Political conventions have been an obsession of mine since my parents made the spectacularly unwise decision to dispatch me to summer camp in the midst of one. They atoned by sending me the convention issue of NEWSWEEK, which I devoured on the banks of Lake Ocoee in eastern Tennessee. (I was a terrible camper, and not just because of my gloom that political history was being made while I was being taught to canoe, a skill I have never since had occasion to use, even if I had mastered it, which I did not.) For sentimental as well as substantive reasons, then, I have always loved our preconvention coverage.
This issue is especially fun. Nigel Parry's cover and Charles Ommanney's behind-the-scenes images of the Obamas and Bidens in their first moments together as a ticket are historic; I am grateful to Simon Barnett (who was in Springfield for the occasion), Susanne Miklas and Michelle Molloy, who did terrific work on deadline to bring them to you. Most of the time I try to use this real estate in the magazine to make a point about the news or about how we have covered a story. This week, though, I would simply like to say thank you. Many hands went into the making of this issue, which, along with next week's edition on John McCain, represents a milestone in our campaign coverage. The conventions in Denver and in St. Paul give us a chance to assess the nominees (and their new running mates) anew as the last, frenetic, decisive weeks come upon us. With its human drama and real-life consequences, politics lies at the heart of our enterprise. I am grateful to Dan Klaidman, who supervises our campaign coverage, and to our editors, reporters, writers, contributors, photographers and designers in the magazine and at Newsweek.com who worked on this issue: Jonathan Alter, Patty Alvarez, Julia Baird, Jeffrey Bartholet, Bret Begun, Robin Brown-Friedel, Mary Carmichael, Eleanor Clift, Ellis Cose, Kathy Deveny, Beth Ferraro, Howard Fineman, Devin Gordon, Alex Ha, George Hackett, Kathy Jones, Erika Kinetz, Ignacio Kleva, Mark Miller, Brian No, David Noonan, Rebecca Pratt, Anna Quindlen, Bruce Ramsay, Dan Revitte, Debra Rosenberg, Allison Samuels, Robert J. Samuelson, Karen Fragala Smith, Elise Soukup, Nancy Stadtman, Carl Sullivan, Jonathan Torgovnik, Tom Watson and April Yee. I am especially grateful to Scott Johnson, Sarah Kliff, Lisa Miller, Jessica Ramirez and Richard Wolffe for their reporting on Obama and his family's history.

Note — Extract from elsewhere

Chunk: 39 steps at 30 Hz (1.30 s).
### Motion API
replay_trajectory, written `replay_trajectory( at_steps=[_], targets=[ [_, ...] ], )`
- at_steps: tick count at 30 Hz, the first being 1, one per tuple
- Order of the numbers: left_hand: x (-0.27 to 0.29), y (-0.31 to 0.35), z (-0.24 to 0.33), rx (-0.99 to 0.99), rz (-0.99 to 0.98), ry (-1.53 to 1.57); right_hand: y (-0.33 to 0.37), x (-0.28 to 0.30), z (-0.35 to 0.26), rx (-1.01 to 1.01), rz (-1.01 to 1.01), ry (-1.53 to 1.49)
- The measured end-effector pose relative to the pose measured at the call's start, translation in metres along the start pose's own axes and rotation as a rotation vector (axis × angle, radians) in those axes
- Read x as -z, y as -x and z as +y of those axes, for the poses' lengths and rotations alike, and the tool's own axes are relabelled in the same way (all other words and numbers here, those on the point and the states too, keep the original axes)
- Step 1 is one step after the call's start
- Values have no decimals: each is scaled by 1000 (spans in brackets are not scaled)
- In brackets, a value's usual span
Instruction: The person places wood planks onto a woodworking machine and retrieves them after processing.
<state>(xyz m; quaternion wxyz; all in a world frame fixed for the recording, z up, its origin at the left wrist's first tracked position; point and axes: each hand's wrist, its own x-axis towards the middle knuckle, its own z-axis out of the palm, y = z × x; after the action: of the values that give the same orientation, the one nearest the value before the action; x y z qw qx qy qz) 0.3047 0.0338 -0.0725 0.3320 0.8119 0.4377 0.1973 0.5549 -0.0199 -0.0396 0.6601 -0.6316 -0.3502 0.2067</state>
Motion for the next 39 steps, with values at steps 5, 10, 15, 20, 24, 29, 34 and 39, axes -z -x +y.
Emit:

This week also marks the debut of a few new contributors to our pages. Jacob Weisberg begins a biweekly column, and Princeton historian Sean Wilentz offers one of the first of a series of occasional essays. Richard Haass, the president of the Council on Foreign Relations, weighs in on the Russian-Georgian conflict. And the novelist Claire Messud, who is joining us to write mostly about culture and the arts, went in search of the Obama mystique and found that his magnetism is rooted less in flash than in his wonkiness.
Elsewhere, Lally Weymouth interviews Pakistan's Asif Ali Zardari, the husband of the late Benazir Bhutto. In a special late-summer treat, Steve Tuttle reports on the reaction to a NEWSWEEK piece he wrote denouncing … Crocs. Amid wars on two fronts and economic unease at home, it is somehow refreshing that people have the wherewithal to plunge into passionate debate over rubber shoes. (Steve, Susan McVea and Gail Tacconelli are managing the complexities of the convention for us. I am hoping they have Crocs for everyone.)
We will see you this week on Newsweek .com, with daily coverage and Webcasts, the latter produced by Tammy Haddad and The Washington Post's Chet Rhodes. If only we had had the Internet back at Camp Ocoee.